Two were booted out for being gay, and a retired Marine Corps four-star general will testify in favor of keeping the law that bans openly gay service members.
At the first hearing, on Feb. 2, Defense Secretary Robert Gates and Joint Chiefs Chairman Adm. Mike Mullen told the committee that they back President Obama’s call for repeal of the current law.
Their testimony opened the door for congressional Democrats to begin holding hearings on the effect of repeal.
Meanwhile, two Gates-directed studies — one due in December, another due to Gates at the end of this week — will look at the effect of change across the military and, separately, how the Pentagon can “enforce this law in a fairer manner,” in Gates’ words, while the longer-term review plays out.
Thursday’s hearing will give those who attend a chance to hear the view from both sides of the fence.
Retired Marine Corps Gen. John “Jack” Sheehan, appearing at the invitation of the committee’s Republican staff, has never publicly addressed the issue of gays in the military; by expressing opposition to repeal of the ban, he will join forces with Marine Corps Commandant Gen. James Conway, who told the committee Feb. 25 hearing that he wants to “keep the law such that it is.”
The other service chiefs have not expressed outright opposition to repeal, but the top Army and Air Force generals agreed with Conway that making a change during wartime would be disruptive.
Scheduled to testify
Former Air Force Maj. Mike Almy and former Navy Lt. j.g.
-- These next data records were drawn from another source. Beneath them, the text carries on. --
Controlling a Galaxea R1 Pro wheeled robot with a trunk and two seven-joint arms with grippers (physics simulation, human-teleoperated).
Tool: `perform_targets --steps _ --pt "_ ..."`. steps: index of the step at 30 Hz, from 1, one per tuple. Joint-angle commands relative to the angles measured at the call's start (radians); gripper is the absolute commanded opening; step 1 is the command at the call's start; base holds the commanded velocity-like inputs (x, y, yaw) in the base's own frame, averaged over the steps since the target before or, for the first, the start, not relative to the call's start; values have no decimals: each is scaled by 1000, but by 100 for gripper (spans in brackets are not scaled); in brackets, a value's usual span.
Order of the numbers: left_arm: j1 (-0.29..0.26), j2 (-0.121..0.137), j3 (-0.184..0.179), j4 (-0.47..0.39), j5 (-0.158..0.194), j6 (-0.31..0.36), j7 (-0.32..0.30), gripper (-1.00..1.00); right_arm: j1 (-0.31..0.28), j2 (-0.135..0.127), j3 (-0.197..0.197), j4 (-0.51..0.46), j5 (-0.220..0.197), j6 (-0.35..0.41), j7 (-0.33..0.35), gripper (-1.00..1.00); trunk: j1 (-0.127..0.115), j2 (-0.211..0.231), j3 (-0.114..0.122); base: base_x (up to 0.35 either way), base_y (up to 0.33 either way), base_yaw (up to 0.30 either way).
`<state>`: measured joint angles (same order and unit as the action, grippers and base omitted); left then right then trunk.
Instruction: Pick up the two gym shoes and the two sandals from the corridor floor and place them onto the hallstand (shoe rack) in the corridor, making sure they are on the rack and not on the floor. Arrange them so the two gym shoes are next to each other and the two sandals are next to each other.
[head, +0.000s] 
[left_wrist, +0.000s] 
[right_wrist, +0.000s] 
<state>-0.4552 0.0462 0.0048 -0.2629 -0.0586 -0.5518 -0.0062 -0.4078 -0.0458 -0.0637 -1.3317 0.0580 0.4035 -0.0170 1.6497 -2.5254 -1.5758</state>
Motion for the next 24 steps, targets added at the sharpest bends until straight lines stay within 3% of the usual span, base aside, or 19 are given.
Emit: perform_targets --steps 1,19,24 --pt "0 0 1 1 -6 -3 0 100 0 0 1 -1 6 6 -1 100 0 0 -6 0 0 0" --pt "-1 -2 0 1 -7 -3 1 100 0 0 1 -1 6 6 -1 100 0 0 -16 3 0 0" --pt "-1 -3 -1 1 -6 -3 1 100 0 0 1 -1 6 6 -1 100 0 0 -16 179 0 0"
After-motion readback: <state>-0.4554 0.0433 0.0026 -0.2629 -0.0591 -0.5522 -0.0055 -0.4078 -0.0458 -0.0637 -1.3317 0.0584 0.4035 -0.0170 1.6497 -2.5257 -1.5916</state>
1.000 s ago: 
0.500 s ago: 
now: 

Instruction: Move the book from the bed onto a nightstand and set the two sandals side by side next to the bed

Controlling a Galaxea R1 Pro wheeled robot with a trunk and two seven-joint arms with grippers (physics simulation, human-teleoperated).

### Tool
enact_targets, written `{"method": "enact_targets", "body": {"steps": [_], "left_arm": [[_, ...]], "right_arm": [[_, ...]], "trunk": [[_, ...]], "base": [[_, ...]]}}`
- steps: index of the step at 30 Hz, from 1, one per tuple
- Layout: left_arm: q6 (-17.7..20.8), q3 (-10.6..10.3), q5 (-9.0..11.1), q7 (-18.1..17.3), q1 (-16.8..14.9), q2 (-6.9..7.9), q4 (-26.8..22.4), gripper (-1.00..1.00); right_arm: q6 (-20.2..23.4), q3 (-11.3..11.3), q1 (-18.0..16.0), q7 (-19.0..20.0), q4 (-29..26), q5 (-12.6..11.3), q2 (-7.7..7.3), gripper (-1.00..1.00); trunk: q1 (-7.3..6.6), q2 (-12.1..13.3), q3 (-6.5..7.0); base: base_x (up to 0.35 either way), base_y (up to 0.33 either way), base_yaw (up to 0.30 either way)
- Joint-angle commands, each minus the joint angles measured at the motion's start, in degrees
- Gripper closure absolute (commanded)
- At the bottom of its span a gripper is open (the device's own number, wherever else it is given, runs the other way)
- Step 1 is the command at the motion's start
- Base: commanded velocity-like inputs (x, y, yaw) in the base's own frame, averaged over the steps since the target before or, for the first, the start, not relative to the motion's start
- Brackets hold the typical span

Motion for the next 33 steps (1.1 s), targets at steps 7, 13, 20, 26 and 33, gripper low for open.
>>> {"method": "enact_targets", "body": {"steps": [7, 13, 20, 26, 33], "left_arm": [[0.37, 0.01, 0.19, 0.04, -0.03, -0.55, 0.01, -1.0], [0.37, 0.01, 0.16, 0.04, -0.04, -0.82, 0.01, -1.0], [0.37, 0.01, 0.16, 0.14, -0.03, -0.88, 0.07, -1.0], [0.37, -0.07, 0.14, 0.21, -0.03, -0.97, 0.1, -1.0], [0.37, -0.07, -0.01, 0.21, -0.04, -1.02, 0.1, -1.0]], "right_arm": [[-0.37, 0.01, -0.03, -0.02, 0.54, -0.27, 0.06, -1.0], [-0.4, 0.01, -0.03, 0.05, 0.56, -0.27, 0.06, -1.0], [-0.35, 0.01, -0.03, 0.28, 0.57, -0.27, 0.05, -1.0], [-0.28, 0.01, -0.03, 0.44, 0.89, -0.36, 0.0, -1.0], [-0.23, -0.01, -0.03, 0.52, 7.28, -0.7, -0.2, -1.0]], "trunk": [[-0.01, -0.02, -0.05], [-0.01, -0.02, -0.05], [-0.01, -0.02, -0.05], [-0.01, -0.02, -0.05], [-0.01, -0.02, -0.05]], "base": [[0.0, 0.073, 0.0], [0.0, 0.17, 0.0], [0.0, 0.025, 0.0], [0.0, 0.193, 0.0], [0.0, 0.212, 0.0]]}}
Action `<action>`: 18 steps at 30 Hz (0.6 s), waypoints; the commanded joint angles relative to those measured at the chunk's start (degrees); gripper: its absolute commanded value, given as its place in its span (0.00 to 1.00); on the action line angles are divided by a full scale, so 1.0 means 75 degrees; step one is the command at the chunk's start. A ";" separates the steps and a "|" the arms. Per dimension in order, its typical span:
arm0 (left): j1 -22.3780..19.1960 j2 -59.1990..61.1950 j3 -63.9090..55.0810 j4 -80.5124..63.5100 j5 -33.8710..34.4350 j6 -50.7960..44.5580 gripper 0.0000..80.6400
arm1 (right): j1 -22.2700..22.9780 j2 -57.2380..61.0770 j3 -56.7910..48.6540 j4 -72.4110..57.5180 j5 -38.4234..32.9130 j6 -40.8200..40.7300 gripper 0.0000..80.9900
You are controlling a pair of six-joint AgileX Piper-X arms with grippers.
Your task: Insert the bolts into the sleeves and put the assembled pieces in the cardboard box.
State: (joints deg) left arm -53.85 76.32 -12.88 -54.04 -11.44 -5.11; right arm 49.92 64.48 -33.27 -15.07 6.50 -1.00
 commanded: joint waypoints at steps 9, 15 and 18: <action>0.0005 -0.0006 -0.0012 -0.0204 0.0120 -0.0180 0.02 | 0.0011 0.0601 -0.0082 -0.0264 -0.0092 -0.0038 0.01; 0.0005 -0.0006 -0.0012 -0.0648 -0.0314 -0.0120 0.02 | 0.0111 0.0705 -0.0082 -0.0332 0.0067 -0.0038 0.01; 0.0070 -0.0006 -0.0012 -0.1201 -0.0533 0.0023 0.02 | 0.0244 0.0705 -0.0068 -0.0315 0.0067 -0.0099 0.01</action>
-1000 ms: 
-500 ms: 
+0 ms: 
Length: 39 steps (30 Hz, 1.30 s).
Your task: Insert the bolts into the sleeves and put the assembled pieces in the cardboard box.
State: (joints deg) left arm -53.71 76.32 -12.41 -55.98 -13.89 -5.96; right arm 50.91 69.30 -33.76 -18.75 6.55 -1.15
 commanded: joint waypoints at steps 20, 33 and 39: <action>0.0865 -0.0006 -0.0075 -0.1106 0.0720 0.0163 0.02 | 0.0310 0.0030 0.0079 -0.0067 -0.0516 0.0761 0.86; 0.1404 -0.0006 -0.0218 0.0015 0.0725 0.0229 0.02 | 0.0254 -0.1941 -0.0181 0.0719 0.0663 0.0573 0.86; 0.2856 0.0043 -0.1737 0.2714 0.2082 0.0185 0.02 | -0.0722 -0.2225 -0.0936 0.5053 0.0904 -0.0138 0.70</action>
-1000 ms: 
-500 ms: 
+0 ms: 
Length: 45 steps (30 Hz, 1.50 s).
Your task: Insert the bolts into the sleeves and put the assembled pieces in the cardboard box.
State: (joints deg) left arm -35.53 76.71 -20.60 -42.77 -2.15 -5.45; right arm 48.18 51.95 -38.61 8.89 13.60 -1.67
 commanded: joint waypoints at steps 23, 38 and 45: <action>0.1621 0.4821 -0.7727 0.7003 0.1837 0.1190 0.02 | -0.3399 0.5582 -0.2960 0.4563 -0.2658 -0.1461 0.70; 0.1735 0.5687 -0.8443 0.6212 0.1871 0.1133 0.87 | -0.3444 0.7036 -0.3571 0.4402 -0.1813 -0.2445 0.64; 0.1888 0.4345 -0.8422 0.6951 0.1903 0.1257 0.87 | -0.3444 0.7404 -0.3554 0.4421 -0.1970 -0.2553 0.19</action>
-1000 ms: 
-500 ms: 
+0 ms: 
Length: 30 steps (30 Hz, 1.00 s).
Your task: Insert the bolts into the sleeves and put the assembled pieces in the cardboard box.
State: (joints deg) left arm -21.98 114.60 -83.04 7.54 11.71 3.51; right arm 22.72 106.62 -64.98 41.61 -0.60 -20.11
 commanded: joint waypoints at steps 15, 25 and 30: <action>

Jenny Kopfstein both lost their careers over the ban on gays and will testify in favor of repeal.
Almy’s story is particularly compelling because he says he was “outed” by an improper search of his belongings after rotating out of Iraq.
“The search was conducted without ever once consulting with a lawyer,” Almy told MSNBC talk show host Rachel Maddow on March 3. “My private e-mails were forwarded to my commander, who called me into his office and demanded that I give him an explanation. I refused.
“ ‘Don’t ask, don’t tell’ failed me despite the fact that I lived up to the premises of this law and never disclosed my private life,” Almy said. “Never once in my 13-year career did I make a statement to the military that violated ‘don’t ask, don’t tell.’ ”
Almy earlier appeared on Capitol Hill on March 3 at the invitation of Sen. Joe Lieberman, I-Conn., and four other senators who have introduced a bill to repeal the ban.
Kopfstein, in contrast, was openly gay yet deployed twice on a Navy cruiser before her discharge, according to a biography supplied by the Servicemembers Legal Defense Fund, a Washington, D.C., legal group representing both of the gay veterans and devoted to repeal of the law.
Kopfstein graduated from the U.S. Naval Academy in 1999 and, during her first deployment as a surface warfare officer aboard the Japan-based cruiser Shiloh, told her commanding officer that she was a lesbian. It was not an effort to get out of the military; as she told the Washington Post in 2005, “I didn’t want to have to lie about myself.”
Her commanding officer requested an investigation but nothing happened for a year, and Kopfstein underwent a second six-month deployment on Shiloh in support of the war in Afghanistan.
According to SLDN, Kopfstein’s discharge board was convened 19 months after her initial admission. Both her former and current commanding officers testified on her behalf, but she lost her commission.
Sheehan reached the top rungs of the military during his 35 years of service. Commissioned in 1962, he is a combat veteran of the Vietnam War and 1991’s Desert Storm and a recipient of the Silver Star and two Purple Hearts. He capped his career as Supreme Allied Commander Atlantic and commander of U.S. Atlantic Command — now U.S. Joint Forces Command.
Following his 1997 retirement, Sheehan joined Bechtel International, an international engineering, construction and project management company, as a senior vice president.
He served as special adviser for central Asia for two U.S. defense secretaries, and also sat on former Defense Secretary Donald Rumfeld’s Defense Policy Board from 2001 to 2003.
Sheehan is affiliated with an international leadership group, Global Zero, which is dedicated to the elimination of nuclear weapons over the next quarter-century.